Definition:The Internet of things (IoT) is the network of devices such as vehicles, and home appliances that contain electronics, software, actuators, and connectivity.

More devices are able to connect directly to the web, which has a number of benefits, including greater connectivity, meaning better data and analytics. However, various threats and business risks are lurking in the use of these devices, including data loss, data manipulation and unauthorised access to devices leading to access to the network, etc.

To mitigate this threat, devices should have strict authentication, limited access and heavily monitored device-to-device communications. Crucially, these devices will need to be encrypted – a responsibility that is likely to be driven by third-party security providers but should to be enforced by businesses as part of their cyber-security policies and standard operating procedures.

Cryptojacking

Definition:Cryptojacking is defined as the secret use of your computing device to mine cryptocurrency. Cryptojacking used to be confined to the victim unknowingly installing a program that secretly mines cryptocurrency.

With the introduction and rise in popularity and value of crypto currencies, cryptojacking emerged as a cyber-security threat. On the surface, cryptomining may not seem particularly malicious or damaging, however, the costs that it can incur are. If the cryptomining script gets into servers, it can send energy bills through the roof or, if you find it has reached your cloud servers, can hike up usage bills (the biggest commercial concern for IT operations utilising cloud computing). It can also pose a potential threat to your computer hardware from overloading CPUs.

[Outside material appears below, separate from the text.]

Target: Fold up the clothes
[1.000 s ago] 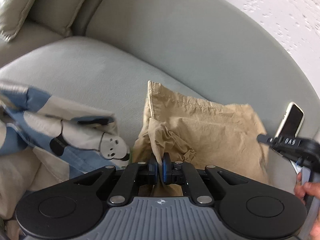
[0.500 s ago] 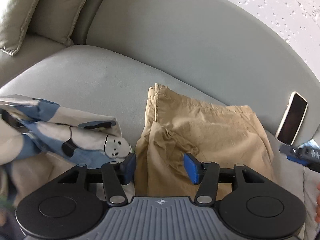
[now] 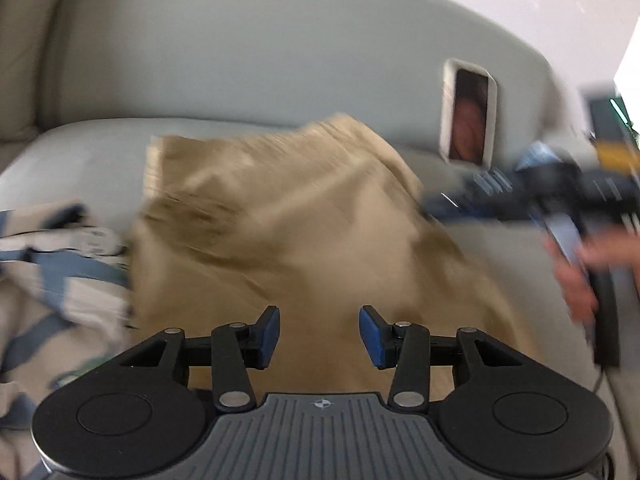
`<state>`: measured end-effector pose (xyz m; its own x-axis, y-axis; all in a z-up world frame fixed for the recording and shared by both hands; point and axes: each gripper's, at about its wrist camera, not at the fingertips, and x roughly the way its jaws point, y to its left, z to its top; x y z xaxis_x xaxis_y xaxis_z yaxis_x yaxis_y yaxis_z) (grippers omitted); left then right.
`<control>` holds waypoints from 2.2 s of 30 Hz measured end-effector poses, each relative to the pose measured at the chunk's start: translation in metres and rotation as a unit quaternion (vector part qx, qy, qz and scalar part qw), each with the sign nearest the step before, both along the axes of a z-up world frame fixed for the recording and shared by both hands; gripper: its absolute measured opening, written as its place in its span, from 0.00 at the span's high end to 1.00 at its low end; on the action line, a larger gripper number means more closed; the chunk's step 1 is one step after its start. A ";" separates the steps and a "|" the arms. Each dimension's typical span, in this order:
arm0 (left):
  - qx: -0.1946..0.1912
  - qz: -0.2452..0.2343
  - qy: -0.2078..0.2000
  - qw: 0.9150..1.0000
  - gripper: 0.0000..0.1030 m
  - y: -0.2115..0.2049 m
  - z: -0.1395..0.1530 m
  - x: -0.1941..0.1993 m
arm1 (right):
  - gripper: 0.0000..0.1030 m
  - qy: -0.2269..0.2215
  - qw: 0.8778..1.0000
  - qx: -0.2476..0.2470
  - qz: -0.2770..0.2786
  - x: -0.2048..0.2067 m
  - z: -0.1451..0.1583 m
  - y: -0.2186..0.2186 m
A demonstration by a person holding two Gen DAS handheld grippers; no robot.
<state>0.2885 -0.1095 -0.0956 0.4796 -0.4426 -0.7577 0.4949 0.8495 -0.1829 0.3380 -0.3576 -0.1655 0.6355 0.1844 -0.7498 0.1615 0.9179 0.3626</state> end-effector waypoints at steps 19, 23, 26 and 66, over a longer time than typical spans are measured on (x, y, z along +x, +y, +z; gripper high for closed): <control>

A recent survey, 1 in 3 of all UK businesses were hit by cryptojacking with statistics rising.

Mitigating the risk 

With these few simple and easy steps you can make a good start in protecting your business:

  • Education: At the core of any cyber-security protection plan, there needs to be an education campaign for all in the business. They must understand the gravity of the threat posed – regular training sessions can help here. And this shouldn’t be viewed as a one-off box-ticking exercise then forgotten about. Having rolling, regularly updated training sessions will ensure that staff members are aware of the changing threats and how they can best be avoided.
  • Endpoint protection: Adopt a layered approach to cyber security and deploy endpoint protection that monitor processes in real-time and seek out suspicious patterns, enhancing threat hunting capabilities that eliminate threats (quarantine or delete), and reducing the downtime and impact of attacks.
  • Lead by example: Cyber-security awareness should come from the top down. The time is long gone where cyber-security has been the domain of IT teams. If you are a business stakeholder, you need to lead by example by promoting and practicing a security-first mindset.